(EXTRACTED ENTRIES begins)

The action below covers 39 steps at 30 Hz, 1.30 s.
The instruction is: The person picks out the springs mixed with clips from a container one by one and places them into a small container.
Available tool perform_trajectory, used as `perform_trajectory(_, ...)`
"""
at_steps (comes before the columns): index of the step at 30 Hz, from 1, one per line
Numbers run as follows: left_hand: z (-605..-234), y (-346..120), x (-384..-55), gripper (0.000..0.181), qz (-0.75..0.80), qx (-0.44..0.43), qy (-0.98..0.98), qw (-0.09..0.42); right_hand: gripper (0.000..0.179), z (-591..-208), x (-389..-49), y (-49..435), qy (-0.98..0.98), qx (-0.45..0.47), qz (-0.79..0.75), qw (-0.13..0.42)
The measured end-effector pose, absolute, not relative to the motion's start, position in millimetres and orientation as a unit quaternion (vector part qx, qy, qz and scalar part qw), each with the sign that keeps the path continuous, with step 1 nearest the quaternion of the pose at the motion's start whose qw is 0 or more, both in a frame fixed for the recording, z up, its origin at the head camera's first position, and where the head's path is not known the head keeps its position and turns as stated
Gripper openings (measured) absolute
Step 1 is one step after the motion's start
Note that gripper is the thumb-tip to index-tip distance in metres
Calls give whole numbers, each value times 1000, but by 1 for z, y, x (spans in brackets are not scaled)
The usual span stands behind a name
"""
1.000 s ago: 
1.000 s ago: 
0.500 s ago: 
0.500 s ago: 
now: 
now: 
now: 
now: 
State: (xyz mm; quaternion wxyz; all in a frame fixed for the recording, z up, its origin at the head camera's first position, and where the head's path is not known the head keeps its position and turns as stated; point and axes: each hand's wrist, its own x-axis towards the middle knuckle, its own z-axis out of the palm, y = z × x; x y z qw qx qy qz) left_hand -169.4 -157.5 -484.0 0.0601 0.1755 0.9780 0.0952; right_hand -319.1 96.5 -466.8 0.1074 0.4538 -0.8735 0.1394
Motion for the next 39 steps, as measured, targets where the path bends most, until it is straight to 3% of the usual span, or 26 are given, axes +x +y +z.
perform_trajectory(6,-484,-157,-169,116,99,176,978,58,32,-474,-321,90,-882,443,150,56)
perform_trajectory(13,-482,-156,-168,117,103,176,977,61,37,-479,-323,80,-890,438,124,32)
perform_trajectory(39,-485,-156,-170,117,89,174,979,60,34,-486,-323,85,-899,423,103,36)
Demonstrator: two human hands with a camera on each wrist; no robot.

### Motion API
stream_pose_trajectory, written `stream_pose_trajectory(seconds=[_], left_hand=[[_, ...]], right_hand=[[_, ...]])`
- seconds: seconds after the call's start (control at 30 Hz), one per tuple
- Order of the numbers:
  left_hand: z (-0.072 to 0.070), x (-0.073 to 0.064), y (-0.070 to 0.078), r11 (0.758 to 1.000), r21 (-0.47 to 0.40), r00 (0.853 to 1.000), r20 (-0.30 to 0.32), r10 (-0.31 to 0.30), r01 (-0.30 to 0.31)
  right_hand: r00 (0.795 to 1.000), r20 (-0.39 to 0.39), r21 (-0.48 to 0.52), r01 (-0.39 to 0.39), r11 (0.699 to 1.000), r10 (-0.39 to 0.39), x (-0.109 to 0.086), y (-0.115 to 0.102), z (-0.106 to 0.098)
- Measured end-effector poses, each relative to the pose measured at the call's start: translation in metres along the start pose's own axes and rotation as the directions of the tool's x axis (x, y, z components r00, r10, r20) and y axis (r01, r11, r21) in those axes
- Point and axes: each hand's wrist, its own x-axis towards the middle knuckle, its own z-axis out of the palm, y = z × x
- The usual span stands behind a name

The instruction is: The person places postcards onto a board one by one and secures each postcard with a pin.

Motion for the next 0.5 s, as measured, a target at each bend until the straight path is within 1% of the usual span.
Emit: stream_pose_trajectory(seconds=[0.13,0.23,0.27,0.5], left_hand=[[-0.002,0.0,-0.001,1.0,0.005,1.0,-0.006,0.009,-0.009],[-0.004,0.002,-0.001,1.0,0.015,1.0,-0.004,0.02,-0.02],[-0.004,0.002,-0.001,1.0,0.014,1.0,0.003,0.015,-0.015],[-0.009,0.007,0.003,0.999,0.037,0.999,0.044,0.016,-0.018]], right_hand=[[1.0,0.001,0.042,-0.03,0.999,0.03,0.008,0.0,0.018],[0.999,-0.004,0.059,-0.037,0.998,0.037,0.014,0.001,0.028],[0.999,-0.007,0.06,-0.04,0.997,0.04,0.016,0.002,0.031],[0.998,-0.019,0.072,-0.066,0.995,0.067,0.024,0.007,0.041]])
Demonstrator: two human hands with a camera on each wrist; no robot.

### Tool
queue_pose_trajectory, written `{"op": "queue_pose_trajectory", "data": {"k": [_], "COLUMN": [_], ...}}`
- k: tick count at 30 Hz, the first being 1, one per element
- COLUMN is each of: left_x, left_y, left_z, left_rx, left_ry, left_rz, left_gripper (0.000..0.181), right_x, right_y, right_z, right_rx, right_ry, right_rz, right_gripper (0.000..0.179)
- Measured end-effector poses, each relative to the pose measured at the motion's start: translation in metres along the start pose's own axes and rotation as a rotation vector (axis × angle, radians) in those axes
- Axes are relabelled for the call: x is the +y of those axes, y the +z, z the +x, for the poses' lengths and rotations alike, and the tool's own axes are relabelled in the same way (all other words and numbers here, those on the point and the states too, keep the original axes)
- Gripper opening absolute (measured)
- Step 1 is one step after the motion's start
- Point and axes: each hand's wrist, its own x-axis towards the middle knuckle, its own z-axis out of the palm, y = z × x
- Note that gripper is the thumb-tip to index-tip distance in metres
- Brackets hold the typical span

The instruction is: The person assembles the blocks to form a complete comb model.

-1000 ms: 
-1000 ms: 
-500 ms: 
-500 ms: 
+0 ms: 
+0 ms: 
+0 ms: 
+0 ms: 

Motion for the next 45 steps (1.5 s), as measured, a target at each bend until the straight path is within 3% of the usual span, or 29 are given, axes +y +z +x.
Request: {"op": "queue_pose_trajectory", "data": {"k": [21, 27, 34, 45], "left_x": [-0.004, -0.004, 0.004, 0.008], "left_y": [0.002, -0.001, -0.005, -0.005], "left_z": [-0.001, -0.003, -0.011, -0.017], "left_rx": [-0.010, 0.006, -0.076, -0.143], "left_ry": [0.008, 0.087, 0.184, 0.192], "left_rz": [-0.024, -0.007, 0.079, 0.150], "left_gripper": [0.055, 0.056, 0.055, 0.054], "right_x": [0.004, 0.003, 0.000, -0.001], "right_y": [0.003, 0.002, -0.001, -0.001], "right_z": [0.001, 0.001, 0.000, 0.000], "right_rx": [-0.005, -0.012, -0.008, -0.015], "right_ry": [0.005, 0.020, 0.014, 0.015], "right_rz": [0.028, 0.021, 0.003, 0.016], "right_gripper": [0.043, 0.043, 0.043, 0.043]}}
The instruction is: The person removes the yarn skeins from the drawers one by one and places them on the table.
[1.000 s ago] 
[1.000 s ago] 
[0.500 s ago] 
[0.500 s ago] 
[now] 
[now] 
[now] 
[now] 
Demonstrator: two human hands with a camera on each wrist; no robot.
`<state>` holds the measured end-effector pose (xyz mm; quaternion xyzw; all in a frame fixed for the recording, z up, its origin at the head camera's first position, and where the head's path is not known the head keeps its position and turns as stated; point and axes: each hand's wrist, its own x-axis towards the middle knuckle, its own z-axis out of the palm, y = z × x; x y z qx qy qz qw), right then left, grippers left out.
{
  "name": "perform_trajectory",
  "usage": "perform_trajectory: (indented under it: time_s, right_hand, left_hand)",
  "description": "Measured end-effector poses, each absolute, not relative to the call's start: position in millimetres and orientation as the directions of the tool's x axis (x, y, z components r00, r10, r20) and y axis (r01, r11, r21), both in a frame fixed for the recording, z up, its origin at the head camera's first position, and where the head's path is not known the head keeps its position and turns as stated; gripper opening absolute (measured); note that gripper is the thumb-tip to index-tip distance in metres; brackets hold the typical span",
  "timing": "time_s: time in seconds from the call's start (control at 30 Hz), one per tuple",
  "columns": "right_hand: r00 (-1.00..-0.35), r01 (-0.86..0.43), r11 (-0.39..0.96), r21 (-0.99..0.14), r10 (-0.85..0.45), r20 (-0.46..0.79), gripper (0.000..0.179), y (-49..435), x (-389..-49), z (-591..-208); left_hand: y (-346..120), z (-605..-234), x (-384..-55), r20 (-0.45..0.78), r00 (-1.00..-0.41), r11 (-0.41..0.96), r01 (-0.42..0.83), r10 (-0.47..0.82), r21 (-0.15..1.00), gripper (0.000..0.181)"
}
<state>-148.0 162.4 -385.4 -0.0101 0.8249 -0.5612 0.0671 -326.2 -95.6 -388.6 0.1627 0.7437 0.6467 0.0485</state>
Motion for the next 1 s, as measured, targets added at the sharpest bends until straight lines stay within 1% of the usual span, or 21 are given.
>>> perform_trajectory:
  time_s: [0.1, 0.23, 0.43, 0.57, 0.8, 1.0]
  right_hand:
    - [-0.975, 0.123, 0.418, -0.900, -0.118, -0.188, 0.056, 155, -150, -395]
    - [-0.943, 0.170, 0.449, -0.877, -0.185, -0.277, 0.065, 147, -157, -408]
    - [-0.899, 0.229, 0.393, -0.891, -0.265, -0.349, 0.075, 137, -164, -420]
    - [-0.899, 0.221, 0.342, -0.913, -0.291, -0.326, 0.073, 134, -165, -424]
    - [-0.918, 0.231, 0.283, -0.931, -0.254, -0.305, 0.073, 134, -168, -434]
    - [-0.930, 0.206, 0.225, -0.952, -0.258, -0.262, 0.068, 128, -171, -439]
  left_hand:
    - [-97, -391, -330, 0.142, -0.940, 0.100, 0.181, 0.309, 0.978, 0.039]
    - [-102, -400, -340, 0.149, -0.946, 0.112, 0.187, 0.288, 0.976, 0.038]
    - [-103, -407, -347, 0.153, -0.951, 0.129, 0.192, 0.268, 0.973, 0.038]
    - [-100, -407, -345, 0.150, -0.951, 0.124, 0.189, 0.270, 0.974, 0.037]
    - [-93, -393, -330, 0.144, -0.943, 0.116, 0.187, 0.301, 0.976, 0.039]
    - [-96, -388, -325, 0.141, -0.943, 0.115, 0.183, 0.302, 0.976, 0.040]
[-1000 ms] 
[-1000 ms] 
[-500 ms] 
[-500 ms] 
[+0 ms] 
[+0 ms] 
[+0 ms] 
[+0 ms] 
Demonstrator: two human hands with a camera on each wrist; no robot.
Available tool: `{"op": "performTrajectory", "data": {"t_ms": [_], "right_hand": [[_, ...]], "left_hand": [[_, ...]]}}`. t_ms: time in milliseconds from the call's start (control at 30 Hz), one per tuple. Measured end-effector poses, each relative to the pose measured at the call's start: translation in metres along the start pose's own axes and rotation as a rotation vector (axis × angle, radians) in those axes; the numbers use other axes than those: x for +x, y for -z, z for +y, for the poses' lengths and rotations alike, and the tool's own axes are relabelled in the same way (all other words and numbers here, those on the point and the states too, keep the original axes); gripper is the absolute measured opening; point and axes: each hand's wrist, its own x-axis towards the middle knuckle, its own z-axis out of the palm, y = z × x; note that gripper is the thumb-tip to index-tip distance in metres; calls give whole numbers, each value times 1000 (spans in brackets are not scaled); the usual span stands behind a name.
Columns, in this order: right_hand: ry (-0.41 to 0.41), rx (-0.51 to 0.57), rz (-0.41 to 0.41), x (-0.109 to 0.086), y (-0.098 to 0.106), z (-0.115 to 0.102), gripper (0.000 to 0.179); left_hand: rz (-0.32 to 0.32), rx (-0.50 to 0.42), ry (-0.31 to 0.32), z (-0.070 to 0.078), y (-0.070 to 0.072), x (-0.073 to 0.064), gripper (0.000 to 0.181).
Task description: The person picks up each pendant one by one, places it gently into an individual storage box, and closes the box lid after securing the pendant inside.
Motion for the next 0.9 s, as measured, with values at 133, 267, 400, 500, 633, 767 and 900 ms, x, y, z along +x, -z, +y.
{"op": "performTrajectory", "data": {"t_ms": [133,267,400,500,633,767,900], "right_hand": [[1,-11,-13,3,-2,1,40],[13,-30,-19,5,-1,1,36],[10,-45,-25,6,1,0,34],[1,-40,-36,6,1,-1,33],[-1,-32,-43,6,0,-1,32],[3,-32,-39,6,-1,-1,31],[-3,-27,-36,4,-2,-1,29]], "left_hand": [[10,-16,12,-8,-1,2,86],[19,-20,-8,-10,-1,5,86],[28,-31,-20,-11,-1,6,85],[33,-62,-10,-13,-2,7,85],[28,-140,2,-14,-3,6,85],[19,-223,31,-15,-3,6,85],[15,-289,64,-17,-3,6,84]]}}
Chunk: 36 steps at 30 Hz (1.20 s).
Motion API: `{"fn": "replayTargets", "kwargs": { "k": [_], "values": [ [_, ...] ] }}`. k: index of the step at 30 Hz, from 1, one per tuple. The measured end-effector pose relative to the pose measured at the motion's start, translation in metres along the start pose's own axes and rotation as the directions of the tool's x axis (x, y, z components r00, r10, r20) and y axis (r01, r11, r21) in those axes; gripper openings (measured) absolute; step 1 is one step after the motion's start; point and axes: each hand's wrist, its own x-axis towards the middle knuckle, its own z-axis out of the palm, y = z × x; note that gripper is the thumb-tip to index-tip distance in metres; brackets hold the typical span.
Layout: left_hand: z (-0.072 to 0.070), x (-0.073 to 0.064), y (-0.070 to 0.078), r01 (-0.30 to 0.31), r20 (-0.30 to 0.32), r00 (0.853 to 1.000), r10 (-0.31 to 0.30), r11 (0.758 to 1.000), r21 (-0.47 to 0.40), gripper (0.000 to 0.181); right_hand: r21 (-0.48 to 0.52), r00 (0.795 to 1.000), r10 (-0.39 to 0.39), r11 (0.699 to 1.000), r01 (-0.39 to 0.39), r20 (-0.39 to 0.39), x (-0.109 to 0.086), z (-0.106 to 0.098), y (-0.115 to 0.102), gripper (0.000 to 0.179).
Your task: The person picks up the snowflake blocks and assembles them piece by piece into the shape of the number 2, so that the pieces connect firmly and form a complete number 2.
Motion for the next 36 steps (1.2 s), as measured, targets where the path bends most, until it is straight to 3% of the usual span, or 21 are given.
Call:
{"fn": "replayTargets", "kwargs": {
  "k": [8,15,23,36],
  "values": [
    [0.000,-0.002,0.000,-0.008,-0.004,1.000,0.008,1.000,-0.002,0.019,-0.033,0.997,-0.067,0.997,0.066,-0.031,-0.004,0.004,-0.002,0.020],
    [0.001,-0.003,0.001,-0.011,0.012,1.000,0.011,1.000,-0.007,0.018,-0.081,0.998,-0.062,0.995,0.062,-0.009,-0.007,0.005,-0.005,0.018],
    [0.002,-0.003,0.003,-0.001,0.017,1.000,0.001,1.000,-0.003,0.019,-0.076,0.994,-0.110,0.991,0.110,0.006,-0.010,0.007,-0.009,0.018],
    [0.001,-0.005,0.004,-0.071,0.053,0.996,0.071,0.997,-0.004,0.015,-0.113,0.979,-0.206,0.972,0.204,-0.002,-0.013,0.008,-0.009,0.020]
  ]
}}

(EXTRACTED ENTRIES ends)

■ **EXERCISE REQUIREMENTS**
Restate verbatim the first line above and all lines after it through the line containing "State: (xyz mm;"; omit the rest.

■ **ANSWER FOR THE TASK**
The action below covers 39 steps at 30 Hz, 1.30 s.
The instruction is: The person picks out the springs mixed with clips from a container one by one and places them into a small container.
Available tool perform_trajectory, used as `perform_trajectory(_, ...)`
"""
at_steps (comes before the columns): index of the step at 30 Hz, from 1, one per line
Numbers run as follows: left_hand: z (-605..-234), y (-346..120), x (-384..-55), gripper (0.000..0.181), qz (-0.75..0.80), qx (-0.44..0.43), qy (-0.98..0.98), qw (-0.09..0.42); right_hand: gripper (0.000..0.179), z (-591..-208), x (-389..-49), y (-49..435), qy (-0.98..0.98), qx (-0.45..0.47), qz (-0.79..0.75), qw (-0.13..0.42)
The measured end-effector pose, absolute, not relative to the motion's start, position in millimetres and orientation as a unit quaternion (vector part qx, qy, qz and scalar part qw), each with the sign that keeps the path continuous, with step 1 nearest the quaternion of the pose at the motion's start whose qw is 0 or more, both in a frame fixed for the recording, z up, its origin at the head camera's first position, and where the head's path is not known the head keeps its position and turns as stated
Gripper openings (measured) absolute
Step 1 is one step after the motion's start
Note that gripper is the thumb-tip to index-tip distance in metres
Calls give whole numbers, each value times 1000, but by 1 for z, y, x (spans in brackets are not scaled)
The usual span stands behind a name
"""
1.000 s ago: 
1.000 s ago: 
0.500 s ago: 
0.500 s ago: 
now: 
now: 
now: 
now: 
State: (xyz mm; quaternion wxyz; all in a frame fixed for the recording, z up, its origin at the head camera's first position, and where the head's path is not known the head keeps its position and turns as stated; point and axes: each hand's wrist, its own x-axis towards the middle knuckle, its own z-axis out of the palm, y = z × x; x y z qw qx qy qz) left_hand -169.4 -157.5 -484.0 0.0601 0.1755 0.9780 0.0952; right_hand -319.1 96.5 -466.8 0.1074 0.4538 -0.8735 0.1394

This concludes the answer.